A Blau é precursora no desenvolvimento biotecnológico nacional, colocando a indústria brasileira em evidência no cenário internacional. 

Pela primeira vez, uma empresa brasileira de biotecnologia domina toda a cadeia de desenvolvimento de um anticorpo monoclonal anti-PD-1 (imunoterapia), desde o desenvolvimento do clone celular até a efetiva produção industrial. 

“É um marco transformacional na história da Blau e do Brasil, alinhado com o propósito da companhia de desenvolver e disponibilizar produtos e soluções de vanguarda para um mundo mais saudável e sustentável, e permite ampliação significativa do acesso desse medicamento inovador – especialmente no SUS – gerando impacto social relevante, com qualidade, segurança e redução de custos”, afirmou a Blau em um comunicado. 

O projeto AMDB12 (biossimilar de pembrolizumabe) da Blau recebeu o aconselhamento científico da Agência Europeia de Medicamentos (EMA), e aguarda o do FDA para os próximos meses, endossando o seu programa de desenvolvimento. Após aprovação ética, prevista para o primeiro trimestre de 2026 (1T26), terá início o estudo de Fase I em pacientes, etapa que complementa o exercício pré-clínico e de comparabilidade, através da análise farmacocinética, segurança, imunogenicidade e eficácia clínica. 

Uma vez comprovada a robustez dos dados clínicos e de qualidade, abre-se a possibilidade de isenção do estudo clínico de Fase III, reduzindo significativamente o investimento financeiro e o tempo de lançamento do medicamento no mercado, afirmou a Blau.

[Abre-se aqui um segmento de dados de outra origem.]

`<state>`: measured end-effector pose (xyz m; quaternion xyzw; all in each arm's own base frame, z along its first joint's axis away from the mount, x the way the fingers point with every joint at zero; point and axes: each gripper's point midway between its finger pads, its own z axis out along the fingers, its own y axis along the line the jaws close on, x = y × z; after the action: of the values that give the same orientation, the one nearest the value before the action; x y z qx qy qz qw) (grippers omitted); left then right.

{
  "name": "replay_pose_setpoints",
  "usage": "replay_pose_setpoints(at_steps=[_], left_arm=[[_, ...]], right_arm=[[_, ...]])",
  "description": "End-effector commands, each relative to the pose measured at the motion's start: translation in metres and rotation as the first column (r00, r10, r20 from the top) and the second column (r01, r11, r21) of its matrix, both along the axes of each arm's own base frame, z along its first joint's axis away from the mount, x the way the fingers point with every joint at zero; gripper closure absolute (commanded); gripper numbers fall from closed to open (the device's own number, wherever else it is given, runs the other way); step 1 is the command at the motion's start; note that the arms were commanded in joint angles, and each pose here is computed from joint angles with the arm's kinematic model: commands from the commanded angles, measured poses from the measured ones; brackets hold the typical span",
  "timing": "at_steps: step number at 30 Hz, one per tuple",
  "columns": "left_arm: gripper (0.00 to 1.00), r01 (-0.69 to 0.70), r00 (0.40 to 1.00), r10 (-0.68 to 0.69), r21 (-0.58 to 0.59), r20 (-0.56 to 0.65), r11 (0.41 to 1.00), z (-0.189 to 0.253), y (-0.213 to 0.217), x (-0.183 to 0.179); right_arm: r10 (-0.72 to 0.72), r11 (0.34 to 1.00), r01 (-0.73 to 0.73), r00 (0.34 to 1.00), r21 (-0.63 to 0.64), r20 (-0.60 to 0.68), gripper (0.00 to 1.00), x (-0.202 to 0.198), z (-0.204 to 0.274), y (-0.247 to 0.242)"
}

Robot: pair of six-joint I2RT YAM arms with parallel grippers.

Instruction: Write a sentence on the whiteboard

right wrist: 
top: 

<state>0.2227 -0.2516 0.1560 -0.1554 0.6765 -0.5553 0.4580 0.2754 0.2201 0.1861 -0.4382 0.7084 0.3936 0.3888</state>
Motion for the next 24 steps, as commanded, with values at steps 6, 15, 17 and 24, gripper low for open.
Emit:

O pembrolizumabe conta com mercado endereçável total (TAM) no Brasil de aproximadamente R$ 5 bilhões, segundo o IQVIA. A Blau também desenvolve outros três anticorpos monoclonais, que juntos somam um TAM de aproximadamente R$ 3 bilhões, totalizando uma oportunidade de R$ 8 bilhões para a companhia só no Brasil. 

Os Anticorpos Monoclonais lideram o crescimento do Segmento Hospitalar, foco de atuação da Blau. Hoje, a maioria dos medicamentos desta classe estão sob proteção patentária no Brasil, que começam a expirar nos próximos anos, abrindo uma oportunidade sem precedentes para companhias focadas em biossimilares, em especial a Blau, que é pioneira em biotecnologia no país, explicou a companhia. 

A patente do pembrolizumabe expira em 2028 no Brasil, 2029 nos EUA e 2031 na Europa. O desenvolvimento em compliance com as diretrizes do EMA, FDA e Anvisa possibilitarão a venda global desses medicamentos, acessando um mercado de US$ 47 bilhões somente para os quatro anticorpos monoclonais que estamos desenvolvendo. A Blau busca ativamente firmar parcerias com empresas estrangeiras para também comercializar esses medicamentos no exterior.